Cheers rolled through Ellington Field as the four Artemis II astronauts came home to Houston, ending a nearly 10-day lunar flight and putting NASA’s next steps under the lights of Johnson Space Center. Family members, hundreds of NASA workers and invited guests welcomed G. Reid Wiseman, Victor Glover, Christina Koch and Jeremy Hansen after their return from a mission that stretched the agency’s human spaceflight program back into deep space.

The crew flew in from San Diego on Saturday afternoon after splashing down in the Pacific Ocean off the California coast at about 8:07 p.m. EDT on Friday, April 10. Their return to Houston came only a day after the mission’s most visible milestone, a record-setting lunar flyby that carried Orion 252,756 miles from Earth at its farthest point and about 4,067 miles above the lunar surface at closest approach.

Artemis II launched from Launch Pad 39B at Kennedy Space Center on April 1 at 6:35 p.m. EDT, sending the first crewed test flight of the Artemis program toward the Moon and back. NASA said the mission captured views of the lunar far side and a total solar eclipse, and the agency later released official flyby photos from Orion as scientific review continued. The flight also surpassed Apollo 13’s distance record, tying the Houston homecoming to one of the most familiar chapters in Mission Control history.

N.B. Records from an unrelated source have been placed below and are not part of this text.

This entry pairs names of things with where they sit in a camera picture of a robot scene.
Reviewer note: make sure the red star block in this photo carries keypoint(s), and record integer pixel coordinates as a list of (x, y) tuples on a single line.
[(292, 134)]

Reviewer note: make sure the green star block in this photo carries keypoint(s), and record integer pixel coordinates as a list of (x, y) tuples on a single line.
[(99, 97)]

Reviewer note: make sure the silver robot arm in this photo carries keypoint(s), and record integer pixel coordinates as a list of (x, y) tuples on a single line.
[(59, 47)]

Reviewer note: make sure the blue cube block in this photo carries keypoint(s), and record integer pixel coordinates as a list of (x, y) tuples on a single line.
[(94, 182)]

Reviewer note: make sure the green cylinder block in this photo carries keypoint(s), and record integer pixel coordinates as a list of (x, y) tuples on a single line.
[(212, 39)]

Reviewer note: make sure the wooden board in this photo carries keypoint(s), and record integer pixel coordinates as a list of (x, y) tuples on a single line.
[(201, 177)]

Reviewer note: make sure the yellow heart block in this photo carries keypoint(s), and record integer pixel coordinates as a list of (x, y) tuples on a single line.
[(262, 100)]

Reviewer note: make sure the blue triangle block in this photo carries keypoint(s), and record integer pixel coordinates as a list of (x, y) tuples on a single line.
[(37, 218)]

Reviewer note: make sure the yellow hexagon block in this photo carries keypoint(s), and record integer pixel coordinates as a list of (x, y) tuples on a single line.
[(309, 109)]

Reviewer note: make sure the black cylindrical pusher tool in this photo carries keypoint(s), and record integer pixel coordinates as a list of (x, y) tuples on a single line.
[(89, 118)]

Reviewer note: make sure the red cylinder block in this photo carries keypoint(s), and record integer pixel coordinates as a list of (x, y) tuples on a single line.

The welcome scene made clear that Artemis is more than a four-person capsule crew. Alongside the astronauts’ families were flight directors, the launch director, Orion and exploration systems managers, high-ranking military officers, members of Congress and NASA’s astronaut corps, including retirees. The gathering underscored how many people have to move in sync for a lunar mission to launch, recover and be ready for the next one.

AI-generated illustration
AI-generated illustration

NASA Administrator Jared Isaacman used the moment to frame the return as the reopening of a long chapter in lunar exploration. “After a brief 53-year intermission, the show goes on,” he said, adding that NASA was “back in the business of sending astronauts to the moon and bringing them home safely.”

The work is not finished. NASA said the astronauts underwent post-mission medical evaluations after splashdown and recovery, and will now begin postflight reconditioning, medical and human-performance evaluations, and lunar science debriefs. Those sessions will help shape procedures, training and spacecraft operations before the next crewed Artemis flight, turning the homecoming in Houston into the start of the program’s next round of engineering and medical decisions.